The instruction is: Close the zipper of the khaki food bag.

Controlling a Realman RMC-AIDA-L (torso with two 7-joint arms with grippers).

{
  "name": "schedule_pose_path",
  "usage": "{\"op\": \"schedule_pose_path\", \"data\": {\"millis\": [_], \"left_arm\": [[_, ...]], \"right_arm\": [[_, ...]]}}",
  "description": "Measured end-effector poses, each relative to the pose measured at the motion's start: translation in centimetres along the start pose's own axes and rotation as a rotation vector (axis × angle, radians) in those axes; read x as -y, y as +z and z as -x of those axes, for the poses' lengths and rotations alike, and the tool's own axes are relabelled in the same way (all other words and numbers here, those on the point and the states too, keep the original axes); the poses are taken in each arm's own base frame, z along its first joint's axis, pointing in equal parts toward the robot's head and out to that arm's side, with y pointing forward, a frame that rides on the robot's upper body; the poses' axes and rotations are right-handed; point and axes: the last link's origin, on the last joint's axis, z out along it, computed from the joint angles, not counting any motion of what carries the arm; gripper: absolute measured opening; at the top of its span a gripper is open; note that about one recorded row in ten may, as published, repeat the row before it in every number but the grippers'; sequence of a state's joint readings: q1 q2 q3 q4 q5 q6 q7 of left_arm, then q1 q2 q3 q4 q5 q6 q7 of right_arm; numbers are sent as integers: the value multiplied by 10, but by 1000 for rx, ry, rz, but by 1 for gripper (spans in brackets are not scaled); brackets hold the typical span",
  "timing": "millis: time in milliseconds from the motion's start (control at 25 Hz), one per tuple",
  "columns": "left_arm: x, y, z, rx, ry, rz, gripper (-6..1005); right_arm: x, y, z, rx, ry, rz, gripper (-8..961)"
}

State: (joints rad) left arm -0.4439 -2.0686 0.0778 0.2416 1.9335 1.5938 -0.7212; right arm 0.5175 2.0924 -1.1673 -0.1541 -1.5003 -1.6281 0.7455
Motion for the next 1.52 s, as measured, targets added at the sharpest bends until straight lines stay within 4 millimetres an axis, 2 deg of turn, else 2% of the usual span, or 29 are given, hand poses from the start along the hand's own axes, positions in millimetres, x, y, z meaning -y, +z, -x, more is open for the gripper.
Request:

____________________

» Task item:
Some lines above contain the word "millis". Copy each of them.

» Reply:
  "usage": "{\"op\": \"schedule_pose_path\", \"data\": {\"millis\": [_], \"left_arm\": [[_, ...]], \"right_arm\": [[_, ...]]}}",
  "timing": "millis: time in milliseconds from the motion's start (control at 25 Hz), one per tuple",

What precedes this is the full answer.